Enchanteur Chaos
L’oiseau de nuit s’en est allé. Christophe, transportant grâce à ses mélodies et paroles chantées en yopp,
comme il le définissait, l’émotion, le réel, dans un ailleurs onirique et romantique. Je
connaissais ses titres phares Les Mots Bleus, Les Marionnettes, Aline de sa période 60-70, mais la révélation fut pour moi son album enregistré à L’Olympia en 2002, véritable onde de choc. La durée
exceptionnellement étirée de ces fameux tubes accompagnés de nouveaux
arrangements, notamment au synthétiseur, une voix plus délicate que jamais, au
service de l’ampleur mélodique, a reconfiguré totalement mon rapport à
l’artiste.
Alors, je compris que Christophe était plus qu’un
chanteur, mais aussi l'un de ceux qui aiment explorer. En réalité un créateur, se refusant d’arborer un
style musical, s’affranchissant de l'uniformité. « Hors-norme »

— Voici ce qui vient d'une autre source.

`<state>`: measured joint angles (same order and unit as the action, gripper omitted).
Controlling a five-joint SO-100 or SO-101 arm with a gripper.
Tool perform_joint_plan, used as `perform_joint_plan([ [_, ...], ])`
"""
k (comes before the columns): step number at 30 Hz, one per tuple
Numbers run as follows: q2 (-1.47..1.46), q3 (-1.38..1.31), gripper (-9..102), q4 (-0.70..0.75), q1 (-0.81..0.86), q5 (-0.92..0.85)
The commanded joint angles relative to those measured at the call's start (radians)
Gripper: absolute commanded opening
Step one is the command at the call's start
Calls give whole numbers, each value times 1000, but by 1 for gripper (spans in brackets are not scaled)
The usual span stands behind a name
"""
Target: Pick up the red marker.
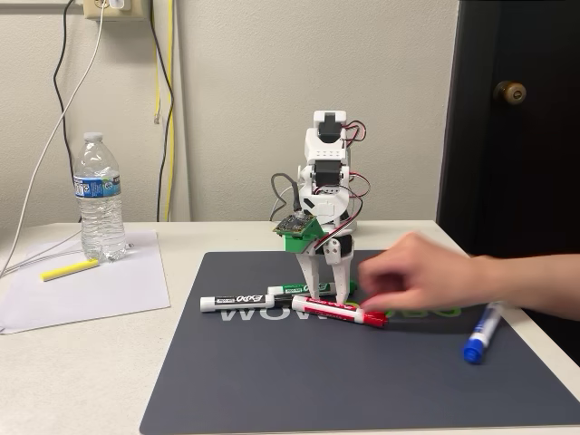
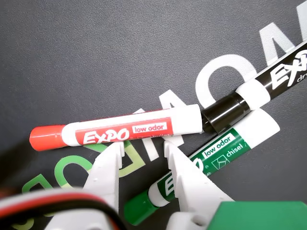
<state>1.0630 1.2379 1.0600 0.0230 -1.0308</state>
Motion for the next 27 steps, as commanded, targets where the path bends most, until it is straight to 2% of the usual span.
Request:
perform_joint_plan([
  [1, 32, -40, 19, -8, 9, 8],
  [8, 54, -52, 19, 0, 9, 34],
  [19, 72, -330, 19, 235, 0, 58],
  [27, 74, -402, 19, 250, -8, 40],
])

pourrait-on dire, mais affirmant surtout, à travers ses recherches sonores,
ce précieux désir de liberté et d'indépendance.
Dandy assumé, vrai amoureux du cinéma, passionné
d’automobiles, de peintures, fasciné par Edgard Poe et les
femmes, il inspira de nombreux autres artistes dans leur quête. Au
premier-plan Jean-Michel Jarre, avec lequel il cocréa Les Mots
Bleus, puis, parmi ceux qui m’ont le plus ébloui, Christine and the
Queens et sa magnifique reprise des Paradis Perdus, Sébastien
Tellier La Dolce Vita et Bruno Dumont pour lequel il avait
dernièrement créé la bande originale du film Jeanne.
Et puis il y a l’album Les Vestiges du Chaos,
monumentale traversée mélancolique et crépusculaire où la voix toujours en écho, fragile et tremblante
de l'artiste s’additionne, fusionne avec les arrangements électroniques de certains
titres (Océan d’Amour, Définitivement), cherchant,
explorant sans cesse les immensités mélodiques et poétiques (Ange
Sale, E Justo), les flots sonores, ceux qui portent tout en profondeur, loin des
rives spectaculaires, et qui continuent d’émouvoir.